The above description is somewhat heuristic, and many details remain to be worked out. Again, the purpose of this discussion is not to present a complete model of brightness perception, but merely to suggest an alternative low-level approach to the problem of perceptual modeling. This elaborate model at least offers an account for the phenomenon depicted in Figure 21. In this figure all of the blocks except for one exhibit a dark face pointing to the right. This accumulation of evidence from so many surfaces produces a strong percept of a dark illuminant from that direction. The single white face pointing in that direction therefore is presumed to be self-luminant, because no amount of surface reflectance can account for such a bright reflection from such a dark direction. Notice how the anomalously bright face appears brighter than the white top of the block, despite the fact that both of these whites are actually the same white of the unprinted page.
An illusory phenomenon explained by the Gestalt bubble model. The anomalously bright face is due to the fact that all other cubic faces pointing in that direction register a dark illuminant from that direction.
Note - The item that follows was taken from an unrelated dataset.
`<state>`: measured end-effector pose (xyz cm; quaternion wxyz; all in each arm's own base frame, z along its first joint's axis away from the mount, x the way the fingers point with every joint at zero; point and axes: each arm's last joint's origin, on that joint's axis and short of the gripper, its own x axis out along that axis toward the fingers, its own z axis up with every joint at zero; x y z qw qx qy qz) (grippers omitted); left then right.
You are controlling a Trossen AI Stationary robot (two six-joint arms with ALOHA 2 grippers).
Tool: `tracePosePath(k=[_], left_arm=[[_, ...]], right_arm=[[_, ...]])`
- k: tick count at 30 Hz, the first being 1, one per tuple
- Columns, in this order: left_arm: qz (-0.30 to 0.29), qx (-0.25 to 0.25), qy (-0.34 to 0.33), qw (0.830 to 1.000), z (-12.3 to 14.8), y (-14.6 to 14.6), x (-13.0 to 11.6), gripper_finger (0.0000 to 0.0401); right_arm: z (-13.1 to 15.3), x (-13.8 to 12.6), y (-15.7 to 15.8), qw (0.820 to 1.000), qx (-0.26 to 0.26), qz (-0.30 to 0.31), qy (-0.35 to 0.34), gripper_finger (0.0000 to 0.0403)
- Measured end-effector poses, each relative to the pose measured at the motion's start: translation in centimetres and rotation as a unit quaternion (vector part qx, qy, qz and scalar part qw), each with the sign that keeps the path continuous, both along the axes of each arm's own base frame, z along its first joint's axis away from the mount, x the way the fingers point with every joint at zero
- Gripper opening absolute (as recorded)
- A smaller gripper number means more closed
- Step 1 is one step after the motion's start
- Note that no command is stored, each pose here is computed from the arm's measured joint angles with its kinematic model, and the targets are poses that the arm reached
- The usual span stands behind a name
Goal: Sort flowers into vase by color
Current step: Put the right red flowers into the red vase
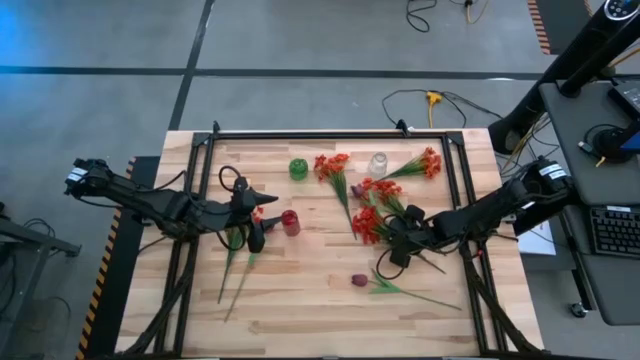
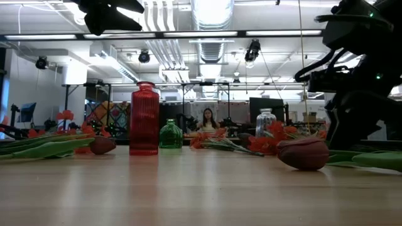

I have presented in the briefest outline sketch, the most fantastically elaborate model of spatial perception. Since this model represents so great a departure from the conventional approach to modeling perception, the intention has been not so much to elaborate specific details of the model, but rather to present the overall design methodology, to present a modern computational formulation of the principles embodied in the Gestalt theories. The power of the resulting model, or modeling approach, is not in its ability to account for any particular perceptual phenomenon, because models have been proposed to account for many of these phenomena independently, but rather to offer an account for a great number of fundamentally diverse perceptual phenomena by way of a single modeling strategy. In this section therefore I will touch on a few of the diverse areas of perception where this modeling approach promises to afford a solution.
5.1 Transparency
In the system described above, the dynamic local elements can be in one of two states, transparent or opaque. If we allow an intermediate state of semi-transparent, then all of the phenomena of perceptual transparency can be added to the repertory of phenomena explained by this model. The biggest difficulty with transparency has been to explain the complexity of the observed psychophysical phenomena using the simplistic architectures allowed by the neural modeling approach. In particular, how is one to encode whether a particular percept is transparent or opaque? How does the visual system check for the topological, figural, and chromatic conditions for transparency? While I do not propose a solution to these issues, I submit that the solution will be easier to find by allowing the perceptual computations to occur in a fully spatial context. For example Figure 22 (A) shows an example of perceptual transparency, which produces a percept like that shown in Figure 22 (B), or perhaps Figure 22 (C). An alternative percept of four separate pieces as shown in Figure 22 (D) is generally not perceived. The Gestalt bubble model would suggest an emergence of the percept something like this: initially all of the edges register separately, producing a percept of four separate pieces as suggested in Figure 22 (D). Boundary completion between these components, as well as the principle of prägnanz operating on the geometrical forms, would tend to make the halves of the circle coalesce into a single gestalt. The horizontal divider of the circle however is exactly aligned with an edge of the rectangle, which would tend to make that edge coalesce with the rectangle producing a rectangular gestalt. This produces a conflict however because the lower semi-circle belongs to both the circle and the rectangle. The conflict can be resolved by a scission of the semicircle into two separate layers. Assimilative diffusion within the circular gestalt would attempt to assign a uniform lightness to both halves, despite the difference in brightness. Again this conflict can be resolved by assigning a semi-transparency to the circle, which would be free to diffuse throughout the gestalt, resulting in greater prägnanz. Psychophysical evidence for this kind of interaction between transparency and perceptual grouping has been reported by Watanabe (1992)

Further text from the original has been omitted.